(Instructions to follow) Each line of the data that includes the string "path" is to be copied out.

(Input data)
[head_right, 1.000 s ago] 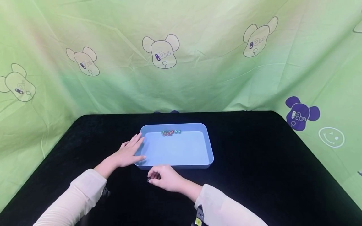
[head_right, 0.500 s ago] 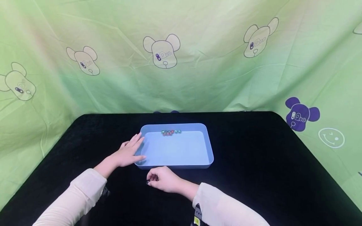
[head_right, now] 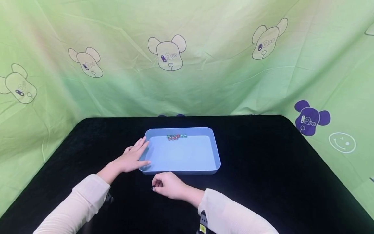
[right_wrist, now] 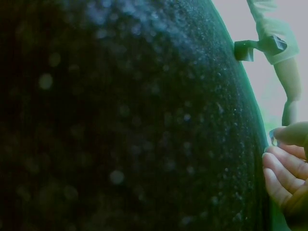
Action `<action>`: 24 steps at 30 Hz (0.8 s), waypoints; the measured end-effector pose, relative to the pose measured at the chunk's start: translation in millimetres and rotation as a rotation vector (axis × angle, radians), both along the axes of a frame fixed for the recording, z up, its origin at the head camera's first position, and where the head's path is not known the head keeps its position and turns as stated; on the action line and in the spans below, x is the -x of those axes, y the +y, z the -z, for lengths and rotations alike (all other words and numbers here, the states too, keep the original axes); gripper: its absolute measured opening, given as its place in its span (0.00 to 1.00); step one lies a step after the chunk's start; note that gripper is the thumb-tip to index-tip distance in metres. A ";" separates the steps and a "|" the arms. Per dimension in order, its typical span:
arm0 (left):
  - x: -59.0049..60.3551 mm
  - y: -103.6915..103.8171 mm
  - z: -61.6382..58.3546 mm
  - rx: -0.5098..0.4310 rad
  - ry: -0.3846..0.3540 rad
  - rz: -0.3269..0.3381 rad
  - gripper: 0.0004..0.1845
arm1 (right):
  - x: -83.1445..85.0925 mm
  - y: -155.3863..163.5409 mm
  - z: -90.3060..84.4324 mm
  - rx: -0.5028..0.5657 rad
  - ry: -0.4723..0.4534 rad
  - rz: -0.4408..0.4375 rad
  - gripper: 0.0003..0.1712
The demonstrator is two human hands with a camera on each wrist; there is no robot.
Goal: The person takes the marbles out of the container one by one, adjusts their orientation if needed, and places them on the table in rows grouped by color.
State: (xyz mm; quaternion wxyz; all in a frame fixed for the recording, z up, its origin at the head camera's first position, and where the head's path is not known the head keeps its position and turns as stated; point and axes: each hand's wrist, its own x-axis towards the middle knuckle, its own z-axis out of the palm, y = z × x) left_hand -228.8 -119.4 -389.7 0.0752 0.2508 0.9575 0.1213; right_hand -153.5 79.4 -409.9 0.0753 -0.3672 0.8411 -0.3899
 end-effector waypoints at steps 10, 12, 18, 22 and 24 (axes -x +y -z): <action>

(Final answer)
Action `<action>`: 24 steps at 30 Hz (0.8 s), waypoints; the measured end-effector pose, relative to the pose measured at the chunk's start: translation in millimetres and rotation as a rotation vector (axis × angle, radians), both along the axes of a frame fixed for the recording, z up, its origin at the head camera's first position, and where the head's path is not known the head keeps its position and turns as stated; on the action line and in the spans below, x is the -x of those axes, y the +y, z the -z, for lengths and rotations alike (all other words and numbers here, the states too, keep the original axes); gripper: its absolute measured opening, given as its place in its span (0.00 to 1.00); step one lies a step after the chunk's start; note that gripper is the thumb-tip to index-tip distance in metres. A ";" separates the steps and a "|" the arms. Per dimension in order, its typical span:
State: (xyz mm; quaternion wxyz; all in a frame fixed for the recording, z up, its origin at the head camera's first position, and where the head's path is not known the head keeps its position and turns as stated; point and axes: each hand's wrist, its own x-axis towards the middle knuckle, its own z-axis out of the palm, y = z × x) left_hand -228.8 -119.4 -389.7 0.0752 0.2508 0.9575 0.1213; right_hand -153.5 79.4 -409.9 0.0753 -0.3672 0.8411 -0.3899

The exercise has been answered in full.